Any other way, all you have created is just a decorated empty room.

Though poets like their whitespace, Lasky advocates for a dark space, an uncertainty to the poet’s line of vision. As poets shift to think more kaleidoscopically, they face the blood and organs of experience—the breath and warmth—of adding air and energy to the empty room. She fills it with content. Not just the skin and bones. Not just the single musical note but a bended note that tells a story, colors with sustain, and curves with gut-wrenching intensity. No illuminated maps to see our way through the poem. No last lines that show us where to go.

The terrain of a poem is unmapped.

Lasky divulges a truth we need to consider. She tells poets to start “valuing poems over projects” because a project tries too hard to name or taxonomize where its destination is. It projects light in a single straight line, when what poets should really be doing is scattering the light, mixing it up with the dark heft of their struggle to shovel deep into the earth. Poets should scrape at uncertainty and should celebrate their discovery of poems, of art-making—rather than glaze it over with intention.

Ultimately, in her brilliant, oh-so-Lasky-way, she calls on, “let’s make a party, poets. And let’s have everyone join us there.”

Yes, a party for the ages where Lasky’s encouragement may as well be the savior from our rhetorical mediocrity. In all seriousness.

Her chapbook is powerful. It reminds us that poetry isn’t a project. That poetry is the disordered havoc from which we gain clarity and insight. That poetry is hungry. It is survival in the dimmest of places.

Lasky lays her earned claim, her graceful yawp over not just the great American poem and its poets but over poetry that stretches across the rooftops of the world, “I don’t think Emily Dickinson gave a damn about a project.”

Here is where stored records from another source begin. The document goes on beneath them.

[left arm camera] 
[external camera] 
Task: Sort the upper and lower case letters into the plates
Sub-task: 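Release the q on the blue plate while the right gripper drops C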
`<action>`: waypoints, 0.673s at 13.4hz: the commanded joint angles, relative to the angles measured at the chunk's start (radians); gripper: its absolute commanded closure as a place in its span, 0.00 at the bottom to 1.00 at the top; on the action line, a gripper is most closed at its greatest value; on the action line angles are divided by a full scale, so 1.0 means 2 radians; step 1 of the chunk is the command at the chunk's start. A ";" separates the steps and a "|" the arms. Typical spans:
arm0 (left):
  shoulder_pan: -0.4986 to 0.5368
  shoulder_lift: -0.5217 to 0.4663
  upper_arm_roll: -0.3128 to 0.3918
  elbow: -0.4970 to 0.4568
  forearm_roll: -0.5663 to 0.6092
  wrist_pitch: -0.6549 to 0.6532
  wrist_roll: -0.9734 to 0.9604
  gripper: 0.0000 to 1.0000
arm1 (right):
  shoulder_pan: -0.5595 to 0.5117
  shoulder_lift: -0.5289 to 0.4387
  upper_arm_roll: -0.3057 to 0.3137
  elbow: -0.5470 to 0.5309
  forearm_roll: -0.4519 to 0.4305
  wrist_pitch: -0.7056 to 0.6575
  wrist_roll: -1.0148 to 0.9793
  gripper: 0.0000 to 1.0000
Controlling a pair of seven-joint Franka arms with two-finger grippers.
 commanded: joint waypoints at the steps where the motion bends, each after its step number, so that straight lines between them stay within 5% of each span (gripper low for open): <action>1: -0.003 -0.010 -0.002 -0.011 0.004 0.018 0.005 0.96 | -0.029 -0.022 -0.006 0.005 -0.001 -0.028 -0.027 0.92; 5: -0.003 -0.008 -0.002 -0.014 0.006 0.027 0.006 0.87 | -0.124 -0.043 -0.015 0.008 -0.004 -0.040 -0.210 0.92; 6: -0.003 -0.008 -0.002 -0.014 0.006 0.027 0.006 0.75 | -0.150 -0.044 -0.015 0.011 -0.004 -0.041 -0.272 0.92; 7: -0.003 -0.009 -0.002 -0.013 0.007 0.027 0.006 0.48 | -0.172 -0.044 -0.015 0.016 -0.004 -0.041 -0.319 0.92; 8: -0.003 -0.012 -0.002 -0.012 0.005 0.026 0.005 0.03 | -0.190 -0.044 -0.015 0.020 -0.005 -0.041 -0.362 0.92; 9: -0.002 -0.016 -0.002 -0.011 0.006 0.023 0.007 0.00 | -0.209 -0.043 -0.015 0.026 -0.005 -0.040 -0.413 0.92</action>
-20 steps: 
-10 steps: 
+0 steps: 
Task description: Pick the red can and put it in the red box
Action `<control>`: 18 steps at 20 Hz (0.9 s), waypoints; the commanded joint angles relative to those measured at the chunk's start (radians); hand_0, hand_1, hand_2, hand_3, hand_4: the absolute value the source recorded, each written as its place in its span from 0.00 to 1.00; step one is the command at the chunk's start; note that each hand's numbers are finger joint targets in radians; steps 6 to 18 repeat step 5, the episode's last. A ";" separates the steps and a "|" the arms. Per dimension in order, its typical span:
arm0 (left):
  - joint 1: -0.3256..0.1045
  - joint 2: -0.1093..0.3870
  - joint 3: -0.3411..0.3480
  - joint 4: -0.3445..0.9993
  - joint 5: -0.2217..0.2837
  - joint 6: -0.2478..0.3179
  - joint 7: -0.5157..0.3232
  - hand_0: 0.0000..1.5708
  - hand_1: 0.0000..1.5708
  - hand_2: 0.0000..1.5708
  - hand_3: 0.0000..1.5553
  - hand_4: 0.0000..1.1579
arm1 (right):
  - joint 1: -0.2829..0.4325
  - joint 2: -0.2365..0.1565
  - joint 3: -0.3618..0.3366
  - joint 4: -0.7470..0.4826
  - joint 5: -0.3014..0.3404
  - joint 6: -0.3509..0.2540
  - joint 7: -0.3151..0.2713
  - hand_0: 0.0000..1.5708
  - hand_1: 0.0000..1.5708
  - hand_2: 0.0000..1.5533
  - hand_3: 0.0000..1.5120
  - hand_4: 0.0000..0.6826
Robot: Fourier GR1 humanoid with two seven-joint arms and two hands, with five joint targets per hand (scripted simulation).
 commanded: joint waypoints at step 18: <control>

We would agree. I mean, what is a life without surprises deep in such promising mystery?

Poetry Is Not a Project is available for free from Ugly Duckling Presse

Michael Wasson, nimíipuu from the Nez Perce Reservation in Idaho, earned his MFA from Oregon State University and his BA from Lewis-Clark State College. He received a Joyce Carol Oates Award in Poetry, and his work is included or forthcoming in Poetry Kanto, As/Us, Hayden’s Ferry Review, American Indian Culture and Research Journal, Cutthroat, and elsewhere.